About 350 square feet of floor space is now being cleared at the Lima Ford Engine Plant. No one would say on Friday for what purpose, if any, but United Automobile Workers union Local 1219 President Jay Bell likes the potential.
“We’ve established a good reputation here,” Bell said. “The company knows we can produce. We’re always looking for ways to better the future of this plant.”
Bell has been the union president for around a year at Ford and likes what he sees happening locally as well as nationally. Among things of note:
•The Lima plant expects to hire about 100 to 150 employees in coming months, given the demand for the new F-150 pickup. Hourly employment is now around 1,150, Bell said, with between 150 to 200 people hired last year. The F-150 has been the best selling vehicle in the United States for 32 straight years. It’s ramping up for big things in 2015 with an all new aluminum body and a new turbocharged V-6 engine being built in Lima.
•Ford is paying $6,900 in profit sharing to each of its 50,180 UAW employees. Despite a challenging year in 2014, the company saw its earnings per share of 26 cents exceed Wall Street’s expectations by 3 cents.
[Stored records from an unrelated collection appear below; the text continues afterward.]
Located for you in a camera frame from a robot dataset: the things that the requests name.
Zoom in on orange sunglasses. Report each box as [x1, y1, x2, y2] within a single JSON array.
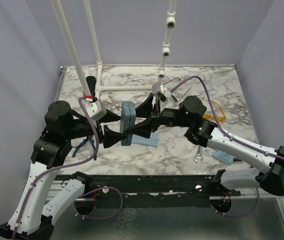
[[201, 96, 226, 123]]

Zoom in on crumpled blue cloth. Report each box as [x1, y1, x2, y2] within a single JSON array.
[[212, 150, 234, 166]]

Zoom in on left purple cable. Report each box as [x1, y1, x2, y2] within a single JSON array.
[[10, 96, 124, 240]]

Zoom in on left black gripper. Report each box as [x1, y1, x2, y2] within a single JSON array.
[[65, 108, 129, 146]]

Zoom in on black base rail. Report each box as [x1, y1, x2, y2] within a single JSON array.
[[55, 172, 240, 210]]

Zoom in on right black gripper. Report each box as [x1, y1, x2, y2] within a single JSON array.
[[125, 93, 191, 139]]

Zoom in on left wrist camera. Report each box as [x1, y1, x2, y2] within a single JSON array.
[[84, 95, 107, 121]]

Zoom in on white PVC pipe frame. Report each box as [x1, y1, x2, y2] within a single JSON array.
[[49, 0, 178, 100]]

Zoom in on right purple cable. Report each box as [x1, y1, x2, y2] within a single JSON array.
[[171, 75, 284, 218]]

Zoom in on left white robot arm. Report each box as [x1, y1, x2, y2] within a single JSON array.
[[0, 95, 107, 240]]

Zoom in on silver wrench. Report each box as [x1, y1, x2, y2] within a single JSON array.
[[194, 145, 204, 163]]

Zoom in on blue-grey glasses case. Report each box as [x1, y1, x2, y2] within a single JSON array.
[[120, 101, 136, 146]]

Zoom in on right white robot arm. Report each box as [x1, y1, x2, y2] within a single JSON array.
[[124, 95, 284, 196]]

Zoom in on blue cleaning cloth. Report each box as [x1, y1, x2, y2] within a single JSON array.
[[131, 133, 159, 147]]

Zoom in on black wire-frame sunglasses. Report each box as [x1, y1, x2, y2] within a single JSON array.
[[162, 76, 193, 103]]

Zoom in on purple cable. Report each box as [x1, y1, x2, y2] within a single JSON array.
[[171, 75, 284, 218], [10, 96, 124, 240]]

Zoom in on blue-handled pliers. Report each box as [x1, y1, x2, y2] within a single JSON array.
[[72, 136, 96, 158]]

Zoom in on black cylinder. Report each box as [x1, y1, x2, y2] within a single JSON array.
[[86, 75, 96, 94]]

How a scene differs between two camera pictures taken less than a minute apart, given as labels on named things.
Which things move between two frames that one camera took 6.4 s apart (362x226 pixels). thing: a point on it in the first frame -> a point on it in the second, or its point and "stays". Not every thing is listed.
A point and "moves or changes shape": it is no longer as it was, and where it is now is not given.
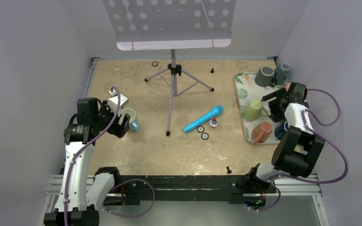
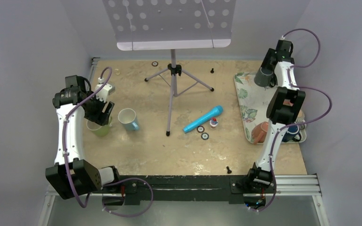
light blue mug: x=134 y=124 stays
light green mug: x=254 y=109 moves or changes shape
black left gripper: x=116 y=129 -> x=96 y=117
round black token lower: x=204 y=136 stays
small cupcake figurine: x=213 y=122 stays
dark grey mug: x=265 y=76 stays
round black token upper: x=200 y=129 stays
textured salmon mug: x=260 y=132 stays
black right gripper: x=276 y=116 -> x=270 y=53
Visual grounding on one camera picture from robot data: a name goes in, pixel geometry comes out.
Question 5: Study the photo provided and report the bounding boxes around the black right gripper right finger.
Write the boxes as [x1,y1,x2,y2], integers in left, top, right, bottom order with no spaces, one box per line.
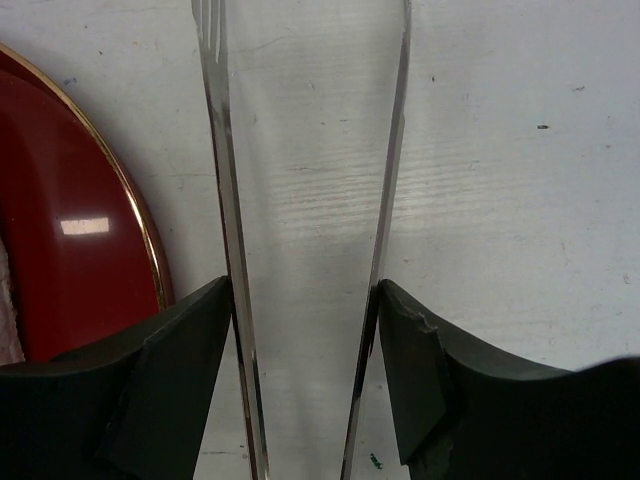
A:
[379,280,639,479]

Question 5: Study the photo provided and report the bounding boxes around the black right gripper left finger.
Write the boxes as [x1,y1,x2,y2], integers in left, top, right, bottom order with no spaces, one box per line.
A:
[1,277,231,479]

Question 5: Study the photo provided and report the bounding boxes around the long toasted bread roll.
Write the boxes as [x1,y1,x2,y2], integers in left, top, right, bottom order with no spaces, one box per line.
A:
[0,244,25,365]

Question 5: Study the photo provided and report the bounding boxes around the metal serving tongs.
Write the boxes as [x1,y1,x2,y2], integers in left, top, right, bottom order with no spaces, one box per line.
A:
[191,1,412,479]

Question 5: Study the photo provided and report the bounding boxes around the dark red round plate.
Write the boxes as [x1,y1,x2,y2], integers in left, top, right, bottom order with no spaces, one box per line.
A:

•Chief Executive Officer Mark Fields’ prediction that the investments into 16 new vehicles made in 2014 will bring a “breakthrough year” in 2015 appears on target. Analysts say Ford just finished its best January since 2005.
•This week Ford announced as many as 500 of its entry level union workers will see their wage jump from $19.28 an hour to $28.50 an hour. That’s because Ford has exceeded the cap of entry-level employees in its 2011 contract with the UAW. While none of the hundred or so entry-level workers hired in Lima a few years ago have yet to qualify for the increase, they are getting closer as Ford continues to build its workforce, Bell said.
Bell said the new jobs in Lima are being filled by workers from down-sized or closed plants in Texas, Indiana, Michigan and Ohio. He estimates that as many as 90 percent of those workers have relocated to the Lima region with the rest commuting from places such as Sandusky.
“The bottom line is these workers are pumping a lot of money in our community in the homes and goods they buy or the apartments they rent,” Bell said. “All the new workers seem to be getting along with the people who have been here a while.
“The Lima plant has been blessed and we are working hard to take advantage of it,” Bell added. “We just have to keep after it.”
ROSES AND THORNS: Soldiers and dads find a spot in the rose garden.
Rose: A large Lima Senior banner is proudly on display at a military outpost in Afghanistan, thanks to five Lima Senior graduates stationed there: Sgt. Jared Vezina (Class of 2002), Staff Sgt. David Neal (2005), Spc. Ricky Martin (2009), Spc. David Duran (2011) and Private Taylor Bennett (2011).
Rose: More than 200 people showed up Saturday for the Father Daughter Valentine Dance at the Lima YMCA, which is held for girls up to the age of 12.
Rose: To Brenda Schroeder, of Columbus Grove. She has been appointed executive director of Lima’s Samaritan House, replacing Marilyn Cipollone, who retired. The facility serves homeless women and children.
Rose: To the Perry Commodore boys’ basketball team and the Bath Wildkittens girls’ basketball team. Coach Matt Tabler’s Perry squad has the area’s longest winning streak in boys’ basketball at 14 games. Bath Coach Greg Mauk’s team, meanwhile, won its 40th straight Western Buckeye League game last week.
Thorn: A Lima man arriving home from the bar thought he would sneak up on his woman friend and scare her as she was washing the dishes. He succeeded, evident by his stab wounds and trip to the Lima Memorial Health System’s emergency room.
Thorn: To Andrew Vasquez, of Ottawa. His getaway from alledgedly stealing three vehicles was thwarted after he crashed the third vehicle in Allen County. Deputies followed his footprints in the snow to a nearby residence, where he was arrested.
Thorn: To Richard Strunkenberg, the former Van Wert County dog warden who was sentenced to 30 days in jail. Sheriff’s deputies found his facility to have “a strong odor of decaying animal and animal feces” that later was described as “overpowering.”
PARTING SHOT: Be careful of the person who boasts he does the work of three men. He’s usually talking about Larry, Curly and Moe.